Unit of Medical Genetics and Neurogenetics, Fondazione IRCCS Istituto Neurologico Carlo Besta, Via Celoria 11, 20133, Milan, Italy.
PhD Program in Neuroscience, School of Medicine and Surgery, University of Milano-Bicocca, Monza, Italy.
Neurol Sci. 2022 Dec;43(12):6831-6838. doi: 10.1007/s10072-022-06360-w. Epub 2022 Sep 2.
Friedreich's ataxia (FA) is the most common hereditary ataxia, characterized by multisystemic manifestations including neurological, cardiological, and skeletal abnormalities. In this study, we aimed to analyze the incidences of disease-related and unrelated comorbidities occurring in different stages of the disease progression.
We analyzed longitudinal data from a 10-year prospective observational study in a cohort of 175 FA patients with disease onset < 25 years. We analyzed the time of diagnosis for the most frequently reported medical conditions, with respect to age and disease duration of each patient.
In the early stage of the disease, scoliosis (53.3%), hypertrophic cardiomyopathy (46.7%), and pes cavus (33.3%) were the most frequently diagnosed conditions, sometimes occurring even before the onset of ataxia. Diabetes, bone fractures, and depression have the same incidence at all disease stages. In patients with > 20 years of disease duration, the most frequent complications were hearing and visual loss (20% and 26%), arrhythmias (16%), and psychosis (18%). Thirteen patients presented hallucinations/delusions in the absence of neurological acute events or mental illness predisposing to psychotic manifestations. Six of these patients fulfill the diagnostic criteria for Charles Bonnet syndrome.
Incidence of FA-related medical conditions varies according to disease duration. In patients with very long disease duration, we observed an unexpectedly high incidence of visual and auditory pseudo-hallucinations that were not previously reported in FA patients. We hypothesized that these late complications may be possibly related to the severe sensory deafferentation syndrome observed in the advanced stages of FA disease.
弗里德里希共济失调(FA)是最常见的遗传性共济失调,其特征为多系统表现,包括神经、心脏和骨骼异常。本研究旨在分析不同疾病进展阶段发生的与疾病相关和无关的共病的发生率。
我们分析了 175 例发病年龄<25 岁的 FA 患者的 10 年前瞻性观察性研究的纵向数据。我们分析了最常报告的疾病的诊断时间,具体涉及每位患者的年龄和疾病持续时间。
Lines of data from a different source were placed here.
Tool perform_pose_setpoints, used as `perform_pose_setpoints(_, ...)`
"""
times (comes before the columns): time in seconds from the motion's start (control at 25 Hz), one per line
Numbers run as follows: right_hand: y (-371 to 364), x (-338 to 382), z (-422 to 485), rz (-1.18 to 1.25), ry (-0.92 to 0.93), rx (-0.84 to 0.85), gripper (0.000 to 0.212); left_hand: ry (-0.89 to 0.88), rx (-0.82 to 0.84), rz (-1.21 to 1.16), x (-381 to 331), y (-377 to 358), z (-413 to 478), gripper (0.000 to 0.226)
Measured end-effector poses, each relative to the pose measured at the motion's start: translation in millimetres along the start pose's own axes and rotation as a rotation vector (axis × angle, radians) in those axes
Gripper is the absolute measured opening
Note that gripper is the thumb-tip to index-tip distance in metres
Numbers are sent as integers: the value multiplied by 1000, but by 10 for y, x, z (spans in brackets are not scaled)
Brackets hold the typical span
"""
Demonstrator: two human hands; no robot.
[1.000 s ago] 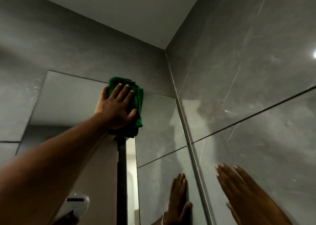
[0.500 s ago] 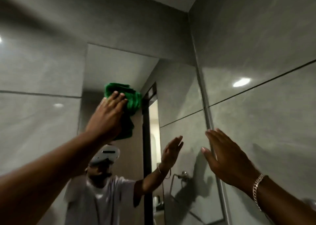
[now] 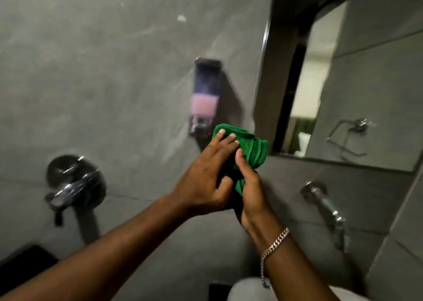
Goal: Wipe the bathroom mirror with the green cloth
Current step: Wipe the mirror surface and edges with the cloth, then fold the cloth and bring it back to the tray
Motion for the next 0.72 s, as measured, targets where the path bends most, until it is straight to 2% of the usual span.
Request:
perform_pose_setpoints(0.12, -324, -1020, -661, 34, -228, -18, 58, 431, -158, -338, 1016, 627, -856, 51)
perform_pose_setpoints(0.2, -612, -1658, -1129, 39, -370, -19, 61, 800, -264, -423, 1839, 902, -1531, 35)
perform_pose_setpoints(0.28, -799, -2199, -1529, 5, -498, -25, 61, 1169, -202, -563, 2567, 844, -2162, 33)
perform_pose_setpoints(0.32, -847, -2475, -1717, -3, -558, -35, 62, 1293, -146, -646, 2841, 765, -2421, 33)
perform_pose_setpoints(0.36, -859, -2766, -1919, -1, -618, -50, 62, 1369, -114, -674, 3081, 712, -2654, 29)
perform_pose_setpoints(0.48, -577, -3519, -2509, -88, -724, -120, 51, 1453, -157, -524, 3706, 580, -3166, 16)
perform_pose_setpoints(0.56, -213, -3994, -2951, -220, -782, -197, 37, 1457, -131, -423, 4085, 351, -3455, 19)
perform_pose_setpoints(0.72, 474, -4926, -3848, -510, -929, -306, 27, 1548, 12, -253, 4862, -265, -4357, 22)
Point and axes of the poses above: each hand's wrist, its own z-axis towards the middle knuckle, its own y-axis out of the back of the hand, x = y × z, the point moved 10 cm from there along z, towards the middle knuckle, and after that the axes turned 12 degrees about y, right-handed, at the moved point
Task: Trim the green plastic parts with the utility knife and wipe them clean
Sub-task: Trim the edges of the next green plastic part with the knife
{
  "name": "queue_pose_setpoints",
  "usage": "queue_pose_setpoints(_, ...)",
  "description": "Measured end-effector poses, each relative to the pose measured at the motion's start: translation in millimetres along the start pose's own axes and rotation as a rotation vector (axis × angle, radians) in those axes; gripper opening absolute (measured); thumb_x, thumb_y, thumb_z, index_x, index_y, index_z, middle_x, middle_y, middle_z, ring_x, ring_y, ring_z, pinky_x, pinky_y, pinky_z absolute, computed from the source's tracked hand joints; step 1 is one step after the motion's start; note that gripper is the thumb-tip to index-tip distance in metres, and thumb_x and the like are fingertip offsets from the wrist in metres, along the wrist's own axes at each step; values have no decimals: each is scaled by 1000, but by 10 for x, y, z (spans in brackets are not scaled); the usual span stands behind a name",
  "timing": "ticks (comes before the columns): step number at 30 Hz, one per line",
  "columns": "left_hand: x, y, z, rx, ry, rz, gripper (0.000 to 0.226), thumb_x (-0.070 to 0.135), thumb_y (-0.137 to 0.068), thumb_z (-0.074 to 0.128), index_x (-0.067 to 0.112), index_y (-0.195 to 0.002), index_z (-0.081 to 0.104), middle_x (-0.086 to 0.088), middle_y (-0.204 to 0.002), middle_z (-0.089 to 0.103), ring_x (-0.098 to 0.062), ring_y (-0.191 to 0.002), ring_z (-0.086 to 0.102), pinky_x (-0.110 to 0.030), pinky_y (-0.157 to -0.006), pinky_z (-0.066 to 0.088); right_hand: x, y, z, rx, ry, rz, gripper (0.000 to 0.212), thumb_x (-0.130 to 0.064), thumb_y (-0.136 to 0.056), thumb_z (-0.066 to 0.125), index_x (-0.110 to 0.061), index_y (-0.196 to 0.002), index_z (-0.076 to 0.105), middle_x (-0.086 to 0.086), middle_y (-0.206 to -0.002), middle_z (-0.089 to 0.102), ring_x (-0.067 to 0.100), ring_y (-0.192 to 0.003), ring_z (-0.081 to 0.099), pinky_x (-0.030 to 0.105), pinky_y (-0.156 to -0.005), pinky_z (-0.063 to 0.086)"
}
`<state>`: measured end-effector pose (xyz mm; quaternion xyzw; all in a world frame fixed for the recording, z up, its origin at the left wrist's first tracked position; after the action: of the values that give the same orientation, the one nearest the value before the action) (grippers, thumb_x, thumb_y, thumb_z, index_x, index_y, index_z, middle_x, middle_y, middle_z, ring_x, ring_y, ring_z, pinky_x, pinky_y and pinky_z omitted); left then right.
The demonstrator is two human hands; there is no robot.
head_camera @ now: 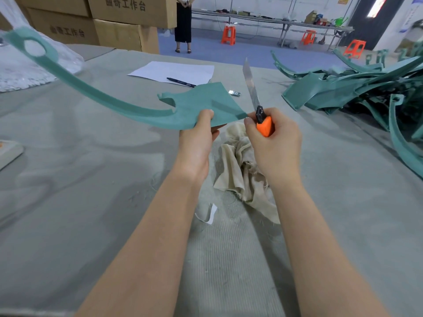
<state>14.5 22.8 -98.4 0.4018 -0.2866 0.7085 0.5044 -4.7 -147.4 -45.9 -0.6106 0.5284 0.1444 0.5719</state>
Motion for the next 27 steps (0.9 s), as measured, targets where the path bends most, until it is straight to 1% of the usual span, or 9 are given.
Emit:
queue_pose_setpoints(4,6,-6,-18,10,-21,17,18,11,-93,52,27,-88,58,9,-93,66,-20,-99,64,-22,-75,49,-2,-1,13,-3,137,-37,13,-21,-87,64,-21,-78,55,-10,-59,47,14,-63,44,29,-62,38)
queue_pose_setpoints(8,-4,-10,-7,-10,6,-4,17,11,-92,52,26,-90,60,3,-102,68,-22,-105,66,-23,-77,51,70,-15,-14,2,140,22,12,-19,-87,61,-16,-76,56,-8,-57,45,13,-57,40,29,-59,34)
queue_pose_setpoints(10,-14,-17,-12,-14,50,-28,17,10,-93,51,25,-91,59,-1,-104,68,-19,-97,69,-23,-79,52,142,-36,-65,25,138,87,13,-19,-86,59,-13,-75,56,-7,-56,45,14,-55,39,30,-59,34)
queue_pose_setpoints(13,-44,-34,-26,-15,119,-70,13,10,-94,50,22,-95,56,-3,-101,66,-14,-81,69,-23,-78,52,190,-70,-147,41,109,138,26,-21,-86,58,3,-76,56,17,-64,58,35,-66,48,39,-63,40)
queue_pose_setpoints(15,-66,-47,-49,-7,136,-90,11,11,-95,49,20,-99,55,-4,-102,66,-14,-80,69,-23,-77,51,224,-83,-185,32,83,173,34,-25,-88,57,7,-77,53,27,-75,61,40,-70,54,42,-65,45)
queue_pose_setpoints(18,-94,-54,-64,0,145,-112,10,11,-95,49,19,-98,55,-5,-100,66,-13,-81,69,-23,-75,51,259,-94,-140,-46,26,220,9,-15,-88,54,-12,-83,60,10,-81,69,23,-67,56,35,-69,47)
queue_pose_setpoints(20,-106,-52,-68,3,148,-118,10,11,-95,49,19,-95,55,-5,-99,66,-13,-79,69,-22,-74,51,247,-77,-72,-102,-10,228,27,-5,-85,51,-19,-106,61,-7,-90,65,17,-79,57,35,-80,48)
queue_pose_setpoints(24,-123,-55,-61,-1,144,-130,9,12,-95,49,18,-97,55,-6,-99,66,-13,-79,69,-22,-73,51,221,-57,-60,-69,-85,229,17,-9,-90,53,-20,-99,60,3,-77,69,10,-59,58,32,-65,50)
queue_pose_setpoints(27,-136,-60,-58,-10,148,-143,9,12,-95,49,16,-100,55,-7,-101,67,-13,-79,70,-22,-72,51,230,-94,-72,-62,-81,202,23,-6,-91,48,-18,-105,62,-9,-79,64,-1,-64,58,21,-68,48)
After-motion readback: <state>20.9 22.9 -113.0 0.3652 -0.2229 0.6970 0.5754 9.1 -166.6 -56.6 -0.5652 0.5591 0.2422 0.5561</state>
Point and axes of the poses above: each hand's wrist, its own y-axis away from the middle knuckle, its own z-axis out of the palm, x = y × z, the point moved 10 cm from there along -y, towards the middle knuckle
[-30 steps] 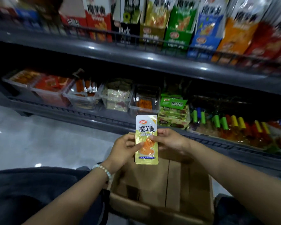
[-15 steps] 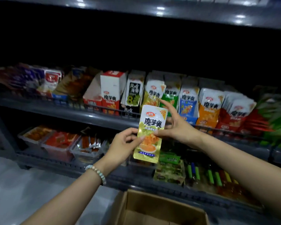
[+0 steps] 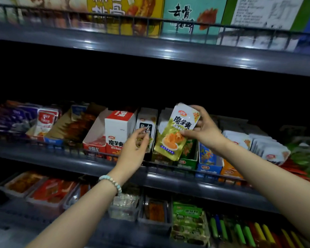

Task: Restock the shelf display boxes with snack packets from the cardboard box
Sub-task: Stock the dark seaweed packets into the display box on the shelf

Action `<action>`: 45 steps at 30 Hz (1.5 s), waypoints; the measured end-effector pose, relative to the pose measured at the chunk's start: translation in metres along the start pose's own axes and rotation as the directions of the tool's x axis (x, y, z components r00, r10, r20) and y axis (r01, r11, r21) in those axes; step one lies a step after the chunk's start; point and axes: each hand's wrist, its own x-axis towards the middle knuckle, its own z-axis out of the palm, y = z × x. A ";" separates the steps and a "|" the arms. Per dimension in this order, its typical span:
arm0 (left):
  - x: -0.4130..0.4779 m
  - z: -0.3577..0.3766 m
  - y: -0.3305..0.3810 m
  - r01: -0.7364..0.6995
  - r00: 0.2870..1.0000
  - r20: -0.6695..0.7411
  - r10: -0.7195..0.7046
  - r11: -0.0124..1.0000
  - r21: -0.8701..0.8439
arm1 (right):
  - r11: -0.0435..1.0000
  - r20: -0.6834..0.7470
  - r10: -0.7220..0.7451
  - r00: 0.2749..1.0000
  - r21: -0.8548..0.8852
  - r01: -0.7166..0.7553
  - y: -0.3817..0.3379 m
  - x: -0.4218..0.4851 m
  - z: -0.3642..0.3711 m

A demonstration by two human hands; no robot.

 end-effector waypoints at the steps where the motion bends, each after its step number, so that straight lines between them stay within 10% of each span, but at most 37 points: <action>1: 0.007 -0.003 -0.007 -0.002 1.000 -0.016 0.003 0.999 0.047 | 1.000 -0.040 0.012 0.999 -0.010 -0.013 0.004 0.010 0.001; 12: 0.021 0.013 -0.035 -0.117 0.987 0.152 0.058 0.903 0.413 | 0.929 -0.032 -0.022 0.999 -0.371 0.008 0.039 0.043 0.024; 20: 0.021 0.026 -0.041 -0.113 0.991 0.123 0.058 0.858 0.502 | 0.668 0.113 -0.117 0.987 -0.726 0.163 0.042 0.037 0.038; 28: 0.021 0.030 -0.046 -0.132 0.991 0.100 0.092 0.831 0.540 | 0.681 0.066 0.087 0.994 -0.732 -0.011 0.036 0.043 0.034; 45: 0.021 0.032 -0.049 -0.048 0.996 0.087 0.001 0.844 0.534 | 0.426 0.253 0.034 0.967 -0.879 0.215 0.010 0.049 0.048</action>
在疾病的早期,脊柱侧凸(53.3%)、肥厚型心肌病(46.7%)和高弓足(33.3%)是最常诊断的疾病,有时甚至在共济失调发病之前就已发生。糖尿病、骨折和抑郁症在所有疾病阶段的发生率相同。在疾病持续时间>20 年的患者中,最常见的并发症是听力和视力丧失(20%和 26%)、心律失常(16%)和精神病(18%)。13 例患者在无神经系统急性事件或导致精神病表现的精神疾病的情况下出现幻觉/妄想。这些患者中有 6 例符合 Charles Bonnet 综合征的诊断标准。
FA 相关医疗条件的发生率因疾病持续时间而异。在疾病持续时间非常长的患者中,我们观察到视觉和听觉假性幻觉的发生率异常高,而在 FA 患者中以前并未报道过这些幻觉。我们假设这些晚期并发症可能与 FA 疾病晚期观察到的严重感觉剥夺综合征有关。